Files
SkinbaseNova/docs/slow-query-optimization-plan.md

17 KiB
Raw Blame History

MySQL Slow Query Optimization Plan

Source: /var/log/mysql/slow.log — 68,950 total queries, 151,576s total exec time
Period: 2026-04-04 → 2026-04-26 (22 days)
Threshold: 500ms
Server: server3 / database: skinbase


Summary Stats

Metric Value
Total queries logged 68,950
Unique query fingerprints 139
Total execution time 151,576s (~42h)
Average exec time 2s
95th percentile 3s
Total rows examined 15.39B
Total bytes sent 40.79GB

Priority 1 — Critical (fix immediately)

P1-A: Correlated subquery counting artworks per tag (Query 8)

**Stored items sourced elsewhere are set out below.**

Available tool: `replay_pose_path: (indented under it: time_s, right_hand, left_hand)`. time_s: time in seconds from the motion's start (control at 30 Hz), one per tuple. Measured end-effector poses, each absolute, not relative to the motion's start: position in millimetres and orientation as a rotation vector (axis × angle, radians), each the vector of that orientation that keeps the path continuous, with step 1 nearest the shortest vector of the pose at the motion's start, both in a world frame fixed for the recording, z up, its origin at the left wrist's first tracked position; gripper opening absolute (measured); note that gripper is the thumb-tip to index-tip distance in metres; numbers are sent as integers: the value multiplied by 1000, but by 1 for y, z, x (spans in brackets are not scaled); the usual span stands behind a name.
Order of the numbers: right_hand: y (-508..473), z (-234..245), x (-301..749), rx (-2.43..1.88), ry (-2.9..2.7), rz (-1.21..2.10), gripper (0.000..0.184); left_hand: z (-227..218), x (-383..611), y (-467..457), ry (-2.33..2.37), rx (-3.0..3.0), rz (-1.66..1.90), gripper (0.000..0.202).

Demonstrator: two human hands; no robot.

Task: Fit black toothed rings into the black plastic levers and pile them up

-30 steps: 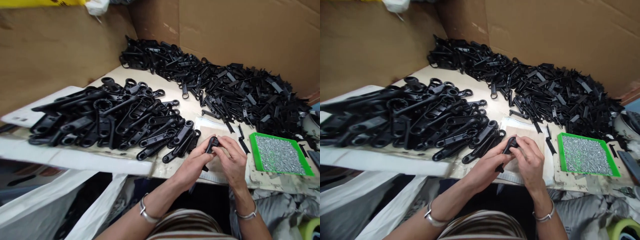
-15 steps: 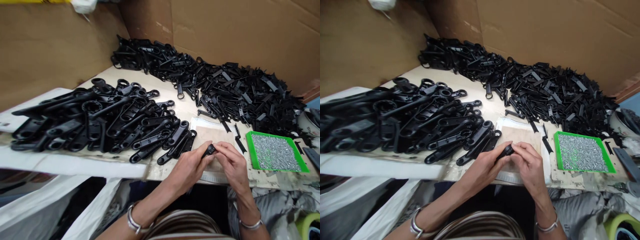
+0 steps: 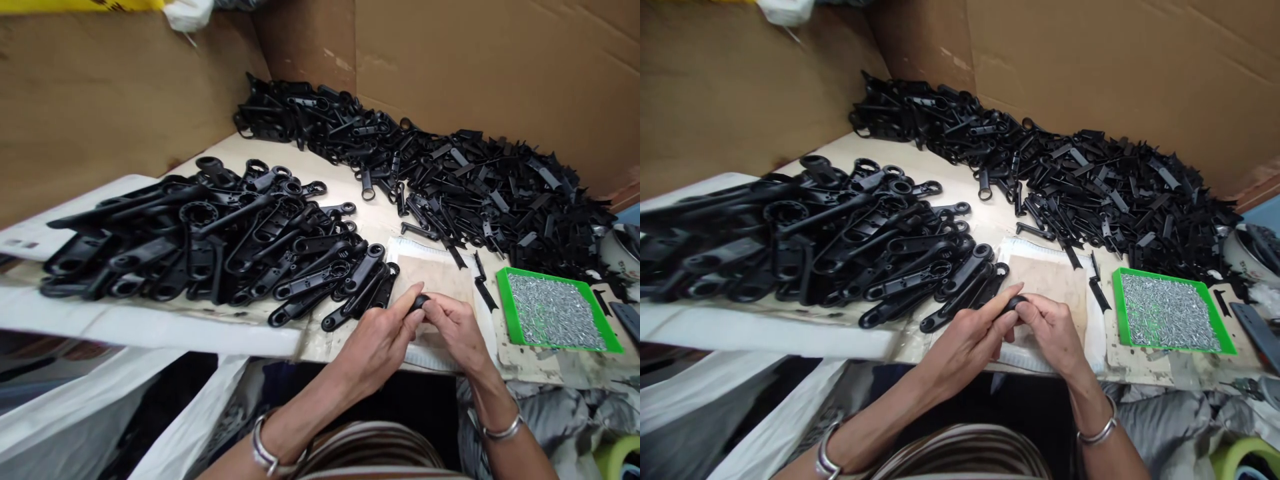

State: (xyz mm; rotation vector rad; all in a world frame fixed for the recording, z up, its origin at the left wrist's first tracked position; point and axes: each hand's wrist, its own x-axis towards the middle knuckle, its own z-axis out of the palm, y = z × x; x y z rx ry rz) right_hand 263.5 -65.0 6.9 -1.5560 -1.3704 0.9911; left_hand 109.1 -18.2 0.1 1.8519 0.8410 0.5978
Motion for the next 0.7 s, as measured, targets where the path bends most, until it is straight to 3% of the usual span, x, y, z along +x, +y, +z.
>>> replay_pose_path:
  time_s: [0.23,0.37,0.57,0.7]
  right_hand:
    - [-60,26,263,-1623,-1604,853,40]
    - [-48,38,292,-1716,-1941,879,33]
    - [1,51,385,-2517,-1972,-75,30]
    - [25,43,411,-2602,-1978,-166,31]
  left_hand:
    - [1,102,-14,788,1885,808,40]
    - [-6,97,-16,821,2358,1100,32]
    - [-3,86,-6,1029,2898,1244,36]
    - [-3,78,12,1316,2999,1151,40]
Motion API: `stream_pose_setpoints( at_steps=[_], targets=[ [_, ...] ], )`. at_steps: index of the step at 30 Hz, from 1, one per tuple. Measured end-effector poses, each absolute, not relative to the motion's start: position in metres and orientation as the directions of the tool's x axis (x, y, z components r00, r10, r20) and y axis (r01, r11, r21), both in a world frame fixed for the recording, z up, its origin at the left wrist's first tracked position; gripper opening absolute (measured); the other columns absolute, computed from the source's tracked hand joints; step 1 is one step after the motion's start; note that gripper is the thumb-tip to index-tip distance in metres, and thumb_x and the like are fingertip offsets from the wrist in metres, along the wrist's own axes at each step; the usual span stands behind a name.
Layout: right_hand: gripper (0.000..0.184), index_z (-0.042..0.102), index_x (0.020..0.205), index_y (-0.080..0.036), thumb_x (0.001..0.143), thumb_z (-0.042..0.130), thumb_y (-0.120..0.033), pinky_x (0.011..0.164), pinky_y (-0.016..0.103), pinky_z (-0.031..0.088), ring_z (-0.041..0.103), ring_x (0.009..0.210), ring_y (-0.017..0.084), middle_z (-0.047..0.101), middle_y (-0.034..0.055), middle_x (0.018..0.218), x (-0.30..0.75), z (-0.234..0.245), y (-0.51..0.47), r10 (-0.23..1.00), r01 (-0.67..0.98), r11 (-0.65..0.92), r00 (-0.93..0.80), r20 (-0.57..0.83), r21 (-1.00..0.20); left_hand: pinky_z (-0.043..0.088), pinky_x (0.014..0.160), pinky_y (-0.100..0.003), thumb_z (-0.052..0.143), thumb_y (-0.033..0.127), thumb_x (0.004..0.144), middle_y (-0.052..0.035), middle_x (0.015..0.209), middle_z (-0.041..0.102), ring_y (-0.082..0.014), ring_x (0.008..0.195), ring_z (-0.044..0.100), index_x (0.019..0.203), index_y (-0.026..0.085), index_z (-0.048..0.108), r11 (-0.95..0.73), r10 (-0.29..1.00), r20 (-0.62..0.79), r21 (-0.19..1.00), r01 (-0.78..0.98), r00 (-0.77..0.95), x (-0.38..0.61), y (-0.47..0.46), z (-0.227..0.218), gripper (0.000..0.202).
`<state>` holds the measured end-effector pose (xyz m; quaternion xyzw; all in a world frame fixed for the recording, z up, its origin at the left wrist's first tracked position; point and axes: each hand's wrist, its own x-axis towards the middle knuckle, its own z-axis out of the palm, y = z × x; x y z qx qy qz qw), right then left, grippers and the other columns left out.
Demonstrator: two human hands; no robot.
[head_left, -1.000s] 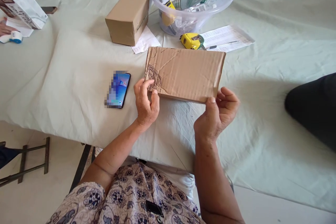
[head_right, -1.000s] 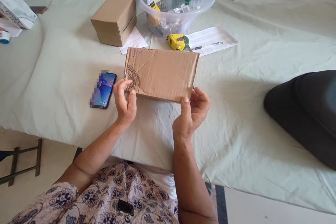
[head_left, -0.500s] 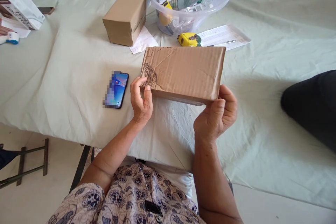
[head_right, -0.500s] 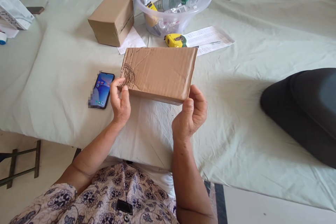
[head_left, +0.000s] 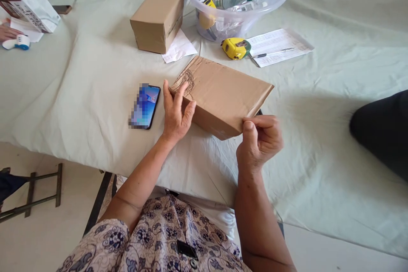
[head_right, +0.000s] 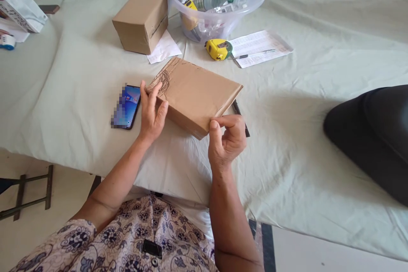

Total time: 1,004s · Calls: 1,138 · Rows examined/call: ~240k

Current query:

SELECT tags.*, 
  (SELECT count(*) FROM artworks 
   INNER JOIN artwork_tag ON artworks.id = artwork_tag.artwork_id 
   WHERE tags.id = artwork_tag.tag_id AND artworks.deleted_at IS NULL) 
   AS artworks_count
FROM tags
ORDER BY artworks_count DESC
LIMIT 10

Problem: N+1 correlated subquery — one full artworks JOIN artwork_tag count per tag row.

Fix options (pick one):

  1. Best — cached counter column: Add artworks_count INT DEFAULT 0 to tags, maintained by an Eloquent observer on artwork_tag attach/detach. Query becomes SELECT * FROM tags ORDER BY artworks_count DESC LIMIT 10 — instant.
  2. Quick — JOIN + GROUP BY:
SELECT t.*, COALESCE(cnt.c, 0) AS artworks_count
FROM tags t
LEFT JOIN (
  SELECT at.tag_id, COUNT(*) AS c
  FROM artwork_tag at
  JOIN artworks a ON a.id = at.artwork_id AND a.deleted_at IS NULL
  GROUP BY at.tag_id
) cnt ON cnt.tag_id = t.id
ORDER BY artworks_count DESC
LIMIT 10;

Migration needed: php artisan make:migration add_artworks_count_to_tags


P1-B: Correlated subquery counting artworks per user (Query 33)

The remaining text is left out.